I use the above technique as well as "reading" the eyes:
http://www.blifaloo.com/info/lies_eyes.php

I find this useful in my daily job duties - working with juvenile offenders


----------



## caleb (May 17, 2011)

In 'Catcher in the rye' guy lied even tho he didn't want to and I have it too. Impossible to detect!


----------



## Evolved (May 17, 2011)

Should watch a show called, "Lie to Me", on Fox.

It got canceled, but I thought it was a good show. It's all about this stuff.


----------



## sniviler (May 17, 2011)

You can learn alot watching/listening to all of our US politicians.


----------



## micropage7 (May 17, 2011)

i remember one article that said one of spy test is how to avoid lie detector


----------



## MRCL (May 17, 2011)

Lie to me is one of these shows that was based on actual techniques. Even the websites mentioned in the show exist. And the techniques work. On most people. Reading a persons reaction when being questioned is rather easy once you know what you have to look for; also when a person lies in front of a crowd i.e. She tells the crowd the performance of person A was great, but thinks the opposite.


----------



## Deleted member 3 (May 17, 2011)

Another if not better way would be waterboarding.


----------



## xenocide (May 17, 2011)

DanTheBanjoman said:


> Another if not better way would be waterboarding.



Except for with Waterboarding people have been willing to admit to anything to make it stop...


----------



## scaminatrix (May 17, 2011)

I got a book called "Never Be Lied To Again" by David J. Lieberman (also comes in .pdf). If you can get hold of it, I recommend that. It's extremely thorough and teaches you how to spot a lie casually and forcefully, and also teaches you about battle tactics when faced with a liar. It's over 140 pages too.

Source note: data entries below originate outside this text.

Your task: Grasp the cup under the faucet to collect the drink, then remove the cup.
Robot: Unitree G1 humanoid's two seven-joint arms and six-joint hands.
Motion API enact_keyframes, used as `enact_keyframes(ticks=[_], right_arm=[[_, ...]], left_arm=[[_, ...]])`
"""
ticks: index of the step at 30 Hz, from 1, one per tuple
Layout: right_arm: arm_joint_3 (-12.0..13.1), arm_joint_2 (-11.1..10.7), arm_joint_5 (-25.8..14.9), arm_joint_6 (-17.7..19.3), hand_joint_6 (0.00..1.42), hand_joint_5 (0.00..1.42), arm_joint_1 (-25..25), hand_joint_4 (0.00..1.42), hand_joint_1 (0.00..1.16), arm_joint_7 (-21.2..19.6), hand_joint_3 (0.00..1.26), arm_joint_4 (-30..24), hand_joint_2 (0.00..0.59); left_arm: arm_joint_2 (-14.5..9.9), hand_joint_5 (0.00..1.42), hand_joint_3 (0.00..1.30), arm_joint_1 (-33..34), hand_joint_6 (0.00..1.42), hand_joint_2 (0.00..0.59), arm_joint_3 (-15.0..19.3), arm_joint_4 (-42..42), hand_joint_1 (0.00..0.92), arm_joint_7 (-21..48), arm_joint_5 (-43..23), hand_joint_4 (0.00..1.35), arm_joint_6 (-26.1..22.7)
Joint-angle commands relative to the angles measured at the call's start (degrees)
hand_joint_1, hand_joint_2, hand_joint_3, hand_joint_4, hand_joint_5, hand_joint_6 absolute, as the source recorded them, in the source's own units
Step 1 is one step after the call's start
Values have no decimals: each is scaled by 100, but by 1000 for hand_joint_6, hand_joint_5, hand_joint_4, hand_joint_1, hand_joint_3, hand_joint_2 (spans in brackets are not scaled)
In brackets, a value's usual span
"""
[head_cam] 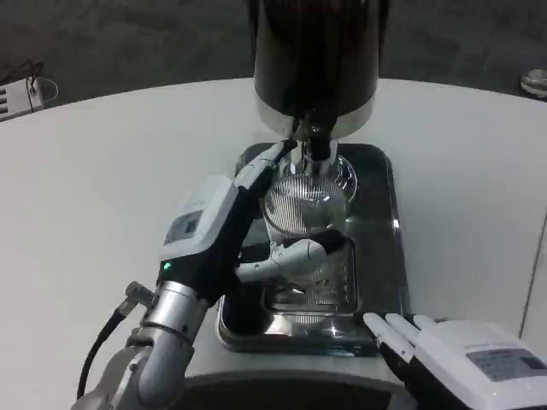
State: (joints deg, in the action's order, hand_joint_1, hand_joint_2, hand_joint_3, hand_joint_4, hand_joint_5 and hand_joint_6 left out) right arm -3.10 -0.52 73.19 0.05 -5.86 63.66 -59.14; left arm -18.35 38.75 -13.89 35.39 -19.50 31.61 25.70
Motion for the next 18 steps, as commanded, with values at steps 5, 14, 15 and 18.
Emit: enact_keyframes(ticks=[5,14,15,18], right_arm=[[32,2,-78,-76,0,0,-102,0,439,-62,0,-86,458],[80,-79,-157,-134,0,0,-112,0,441,-76,0,-86,458],[84,-91,-163,-145,0,0,-105,0,441,-69,0,-86,458],[81,-126,-179,-168,0,0,-94,0,441,-65,0,-83,458]], left_arm=[[-452,330,139,-1398,523,8,730,-1738,111,389,-618,113,171],[-612,300,223,-1975,403,20,1386,-3056,3,1375,-1965,189,423],[-633,300,227,-1922,393,25,1410,-3133,1,1554,-2146,200,427],[-650,300,229,-1690,368,38,1435,-3310,0,2098,-2667,207,323]])
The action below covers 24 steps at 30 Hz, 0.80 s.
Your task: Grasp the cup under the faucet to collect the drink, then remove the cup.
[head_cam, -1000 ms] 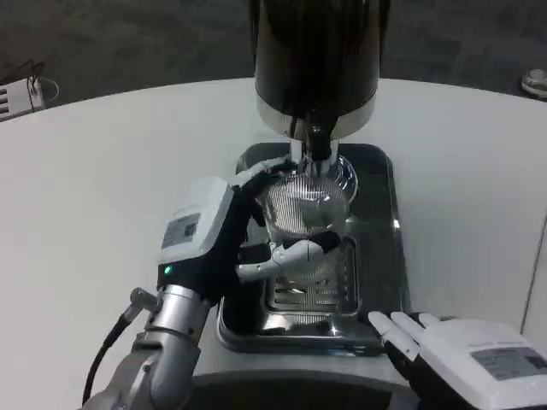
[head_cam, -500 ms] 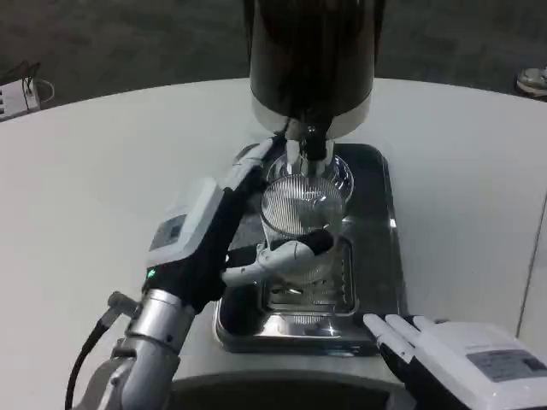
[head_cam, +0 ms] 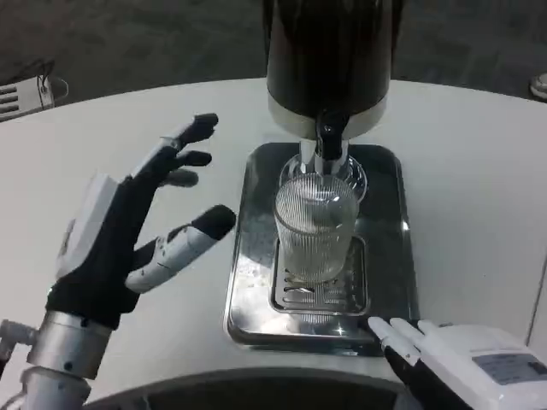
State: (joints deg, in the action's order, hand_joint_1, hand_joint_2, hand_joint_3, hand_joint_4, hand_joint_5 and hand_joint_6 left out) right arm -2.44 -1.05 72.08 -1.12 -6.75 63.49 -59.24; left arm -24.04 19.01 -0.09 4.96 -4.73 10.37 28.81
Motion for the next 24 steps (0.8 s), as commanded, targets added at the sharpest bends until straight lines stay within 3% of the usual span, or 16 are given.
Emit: enact_keyframes(ticks=[1,9,16,24], right_arm=[[10,-84,-72,-54,0,0,-3,0,441,-52,0,-71,458],[-24,-96,-51,-72,0,0,-18,0,441,-86,0,-76,458],[-9,-44,-20,-19,0,0,-46,0,441,-133,0,-76,458],[13,16,-21,59,0,0,-92,0,441,-160,0,-76,458]], left_arm=[[-78,301,230,370,367,39,55,-310,0,785,-684,208,-46],[41,305,236,1242,359,53,-46,-464,0,1868,-1398,211,-655],[205,300,233,1638,350,56,-92,-298,0,2270,-1465,203,-1032],[130,296,219,2014,325,60,-270,232,0,2737,-1122,189,-1114]])
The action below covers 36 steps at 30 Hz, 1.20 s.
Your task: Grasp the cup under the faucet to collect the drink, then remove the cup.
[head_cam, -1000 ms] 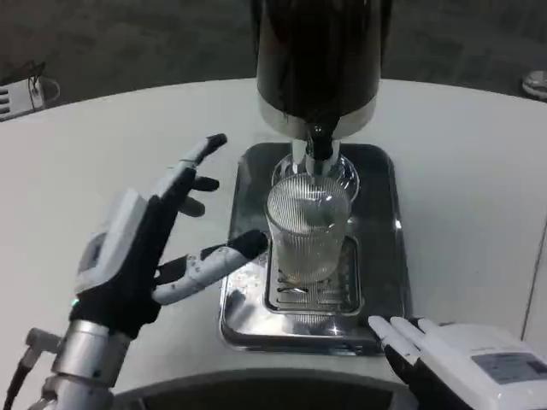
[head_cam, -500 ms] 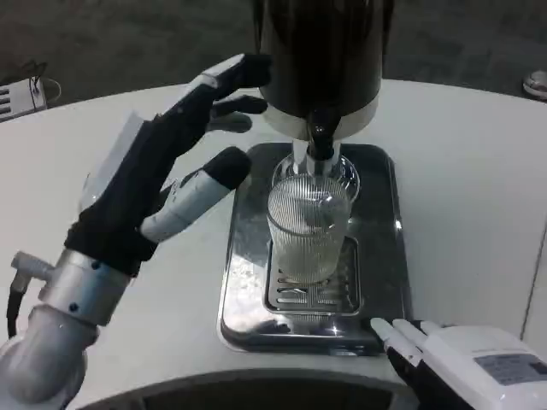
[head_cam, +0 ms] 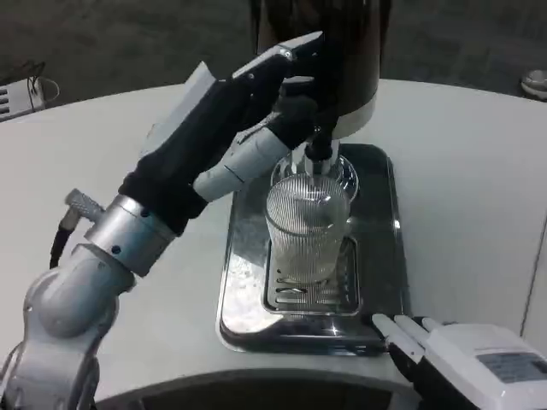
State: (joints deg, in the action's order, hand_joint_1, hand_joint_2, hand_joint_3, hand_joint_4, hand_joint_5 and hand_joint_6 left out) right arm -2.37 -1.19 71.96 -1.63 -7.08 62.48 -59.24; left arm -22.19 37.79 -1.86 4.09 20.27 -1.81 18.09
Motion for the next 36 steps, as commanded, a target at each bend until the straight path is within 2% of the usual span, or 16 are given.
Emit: enact_keyframes(ticks=[1,11,21,24,26,29,32,36], right_arm=[[6,37,-12,121,0,0,-55,0,441,-57,0,-76,458],[96,6,-111,90,0,0,171,0,441,41,0,-76,458],[286,13,-447,-106,0,0,60,0,442,36,0,-76,458],[413,49,-734,-407,0,0,-2,0,442,13,0,-76,458],[557,98,-1088,-765,0,0,-24,0,443,-40,0,-33,458],[783,135,-1664,-1283,0,0,-50,0,470,-193,0,80,417],[1066,176,-2369,-1701,0,0,-115,0,520,-572,0,274,378],[1256,70,-3075,-1949,0,0,-137,0,554,-1116,0,515,349]], left_arm=[[-51,295,218,179,324,60,-107,426,0,284,108,188,-29],[-125,293,208,550,326,62,-269,1202,0,728,269,188,214],[-253,282,192,764,319,65,-648,1560,0,788,930,175,883],[-267,279,192,783,315,64,-729,1640,0,777,1076,174,1045],[-281,278,191,804,314,63,-781,1694,0,762,1150,174,1135],[-306,277,191,853,314,62,-828,1765,0,747,1246,174,1234],[-342,275,193,926,313,62,-865,1841,0,756,1309,174,1297],[-374,273,200,999,301,62,-884,1931,0,781,1358,183,1352]])
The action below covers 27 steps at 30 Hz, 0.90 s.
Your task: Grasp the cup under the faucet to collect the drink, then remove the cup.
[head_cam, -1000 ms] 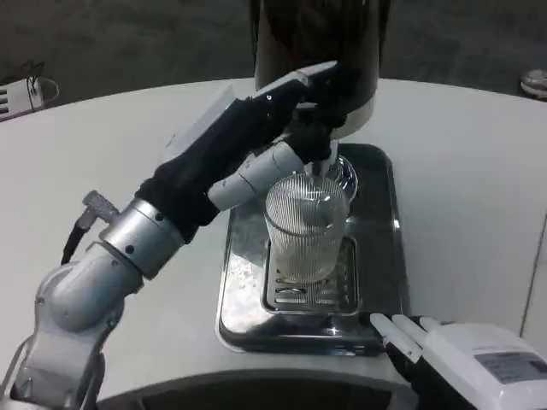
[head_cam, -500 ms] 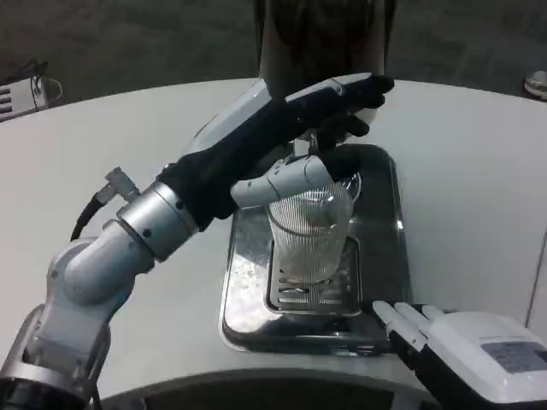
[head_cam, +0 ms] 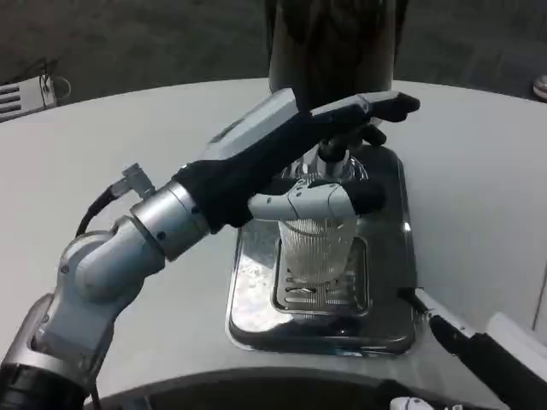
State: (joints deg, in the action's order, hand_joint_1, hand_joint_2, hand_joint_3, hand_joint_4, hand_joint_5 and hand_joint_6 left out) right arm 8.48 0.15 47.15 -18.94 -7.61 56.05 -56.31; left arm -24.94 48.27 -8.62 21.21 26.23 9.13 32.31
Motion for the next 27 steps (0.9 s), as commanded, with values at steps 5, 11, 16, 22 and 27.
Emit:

I won't elaborate any more, if you're interested look it up.

EDIT: OT, but has anyone heard of the film Tim Roth was in before (what Lie To Me was probably based on/the reason Roth was cast for LTM), the film was called Liar? Now THAT'S a good film...


----------



## Deleted member 3 (May 17, 2011)

xenocide said:


> Except for with Waterboarding people have been willing to admit to anything to make it stop...



So you pick somebody off the street, waterboard, make him/her admit something silly and you got yourself a liar. 100% success.


----------



## Mr McC (May 17, 2011)

OP, I hope you are aware that by drawing this to our attention you are also forewarning any liars, who will undoubtedly be on their guard and keep tell-tale signs and involuntary gestures to a minimum now that they know what we, as honest people, are looking for.

It should also be borne in mind that such detection methods are by no means foolproof, given that certain gestures or behavioural traits might have a number of explanations: grooming may simply indicate nervousness when interacting with other people, rather than a lie.


----------



## MRCL (May 17, 2011)

You can spot if a person is just nervous, or really lying.
Also, you would have to undergo decades of training to control your body language. Its really not that easy.


----------



## Deleted member 3 (May 17, 2011)

MRCL said:


> You can spot if a person is just nervous, or really lying.
> Also, you would have to undergo decades of training to control your body language. Its really not that easy.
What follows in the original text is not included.